(Data provided)
****************
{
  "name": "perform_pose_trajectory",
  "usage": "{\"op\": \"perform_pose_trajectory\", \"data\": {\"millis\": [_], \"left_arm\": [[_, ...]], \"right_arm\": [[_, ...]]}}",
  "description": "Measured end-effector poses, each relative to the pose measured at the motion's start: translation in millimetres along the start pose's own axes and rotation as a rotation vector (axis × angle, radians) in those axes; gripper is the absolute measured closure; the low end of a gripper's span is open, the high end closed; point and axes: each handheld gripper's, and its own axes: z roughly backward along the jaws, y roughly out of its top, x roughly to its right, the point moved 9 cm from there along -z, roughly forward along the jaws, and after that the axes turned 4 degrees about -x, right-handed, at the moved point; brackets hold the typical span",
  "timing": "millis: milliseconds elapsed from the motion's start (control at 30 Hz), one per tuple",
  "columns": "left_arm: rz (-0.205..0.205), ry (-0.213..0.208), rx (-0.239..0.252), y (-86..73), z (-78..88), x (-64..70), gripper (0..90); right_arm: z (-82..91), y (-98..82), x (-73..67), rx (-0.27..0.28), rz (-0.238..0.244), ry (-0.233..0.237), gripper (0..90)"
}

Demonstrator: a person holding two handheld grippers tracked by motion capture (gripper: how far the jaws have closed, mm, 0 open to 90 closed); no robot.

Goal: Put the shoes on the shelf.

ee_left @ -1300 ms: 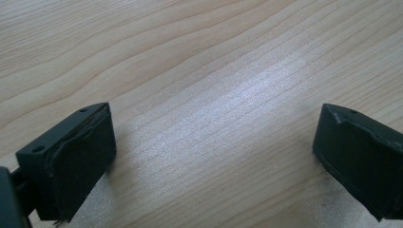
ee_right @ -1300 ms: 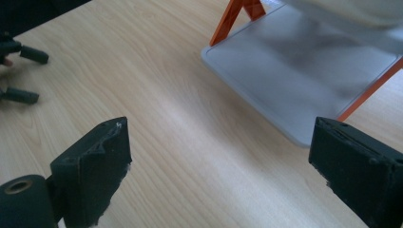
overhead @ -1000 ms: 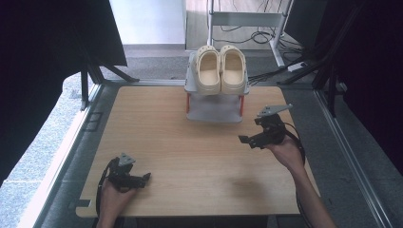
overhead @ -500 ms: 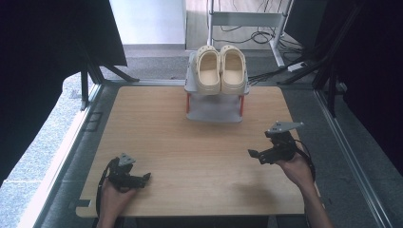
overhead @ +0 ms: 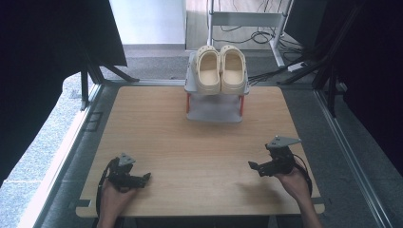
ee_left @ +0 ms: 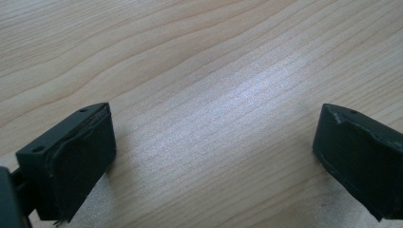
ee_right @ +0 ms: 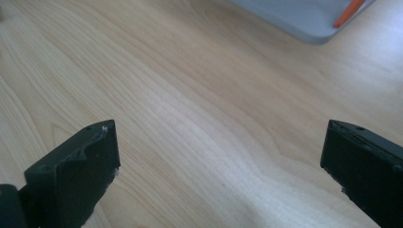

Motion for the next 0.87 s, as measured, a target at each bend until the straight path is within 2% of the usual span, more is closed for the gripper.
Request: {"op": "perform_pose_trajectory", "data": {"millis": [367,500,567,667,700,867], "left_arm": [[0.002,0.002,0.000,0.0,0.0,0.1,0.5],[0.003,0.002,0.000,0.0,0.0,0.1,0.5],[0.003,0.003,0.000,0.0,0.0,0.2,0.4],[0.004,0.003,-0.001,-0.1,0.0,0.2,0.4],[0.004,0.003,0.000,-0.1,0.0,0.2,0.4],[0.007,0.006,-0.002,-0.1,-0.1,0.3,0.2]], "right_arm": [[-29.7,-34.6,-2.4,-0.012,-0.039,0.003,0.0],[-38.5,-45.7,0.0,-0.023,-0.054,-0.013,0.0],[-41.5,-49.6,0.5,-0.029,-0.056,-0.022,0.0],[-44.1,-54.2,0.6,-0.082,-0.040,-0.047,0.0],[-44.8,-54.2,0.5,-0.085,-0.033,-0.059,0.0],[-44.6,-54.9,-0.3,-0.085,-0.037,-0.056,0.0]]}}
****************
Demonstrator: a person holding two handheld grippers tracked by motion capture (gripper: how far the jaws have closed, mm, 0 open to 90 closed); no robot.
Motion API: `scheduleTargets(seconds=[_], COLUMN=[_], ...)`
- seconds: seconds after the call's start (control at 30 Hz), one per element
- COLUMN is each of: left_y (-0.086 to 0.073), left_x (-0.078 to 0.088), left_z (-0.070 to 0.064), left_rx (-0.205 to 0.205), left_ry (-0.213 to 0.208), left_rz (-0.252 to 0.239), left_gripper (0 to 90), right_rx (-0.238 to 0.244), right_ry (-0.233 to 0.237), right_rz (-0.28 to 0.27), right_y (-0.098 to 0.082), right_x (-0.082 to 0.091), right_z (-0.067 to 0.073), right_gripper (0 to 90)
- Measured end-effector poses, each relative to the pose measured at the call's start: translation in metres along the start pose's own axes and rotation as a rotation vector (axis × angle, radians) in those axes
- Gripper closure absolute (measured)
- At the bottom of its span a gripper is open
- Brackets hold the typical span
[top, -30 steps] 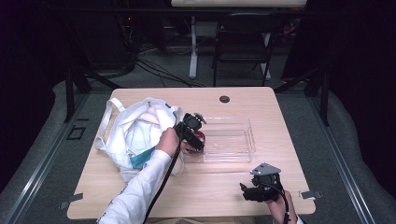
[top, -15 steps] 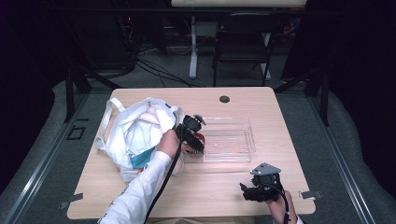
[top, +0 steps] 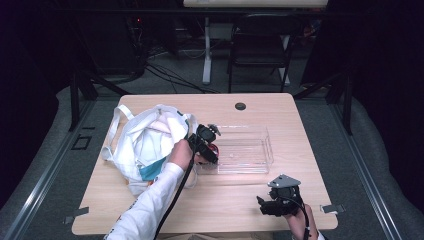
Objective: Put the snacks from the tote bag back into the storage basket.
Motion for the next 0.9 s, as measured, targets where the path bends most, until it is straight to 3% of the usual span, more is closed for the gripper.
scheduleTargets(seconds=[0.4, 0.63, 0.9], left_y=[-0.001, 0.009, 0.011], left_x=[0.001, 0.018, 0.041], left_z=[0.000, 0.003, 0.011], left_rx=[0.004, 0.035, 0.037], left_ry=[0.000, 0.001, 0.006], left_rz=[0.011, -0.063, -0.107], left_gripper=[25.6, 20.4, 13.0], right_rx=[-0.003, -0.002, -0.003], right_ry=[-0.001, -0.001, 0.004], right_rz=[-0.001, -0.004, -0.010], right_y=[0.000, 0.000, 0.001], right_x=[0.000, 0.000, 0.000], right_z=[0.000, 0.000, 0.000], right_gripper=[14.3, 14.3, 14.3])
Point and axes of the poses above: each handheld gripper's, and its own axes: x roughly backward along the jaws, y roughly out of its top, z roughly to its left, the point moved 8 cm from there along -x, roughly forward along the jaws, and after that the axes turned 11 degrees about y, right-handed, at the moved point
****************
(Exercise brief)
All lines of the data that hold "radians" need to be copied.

(Answer box)
  "description": "Measured end-effector poses, each relative to the pose measured at the motion's start: translation in millimetres along the start pose's own axes and rotation as a rotation vector (axis × angle, radians) in those axes; gripper is the absolute measured closure; the low end of a gripper's span is open, the high end closed; point and axes: each handheld gripper's, and its own axes: z roughly backward along the jaws, y roughly out of its top, x roughly to its right, the point moved 9 cm from there along -z, roughly forward along the jaws, and after that the axes turned 4 degrees about -x, right-handed, at the moved point; brackets hold the typical span",
- Measured end-effector poses, each relative to the pose measured at the call's start: translation in metres along the start pose's own axes and rotation as a rotation vector (axis × angle, radians) in those axes

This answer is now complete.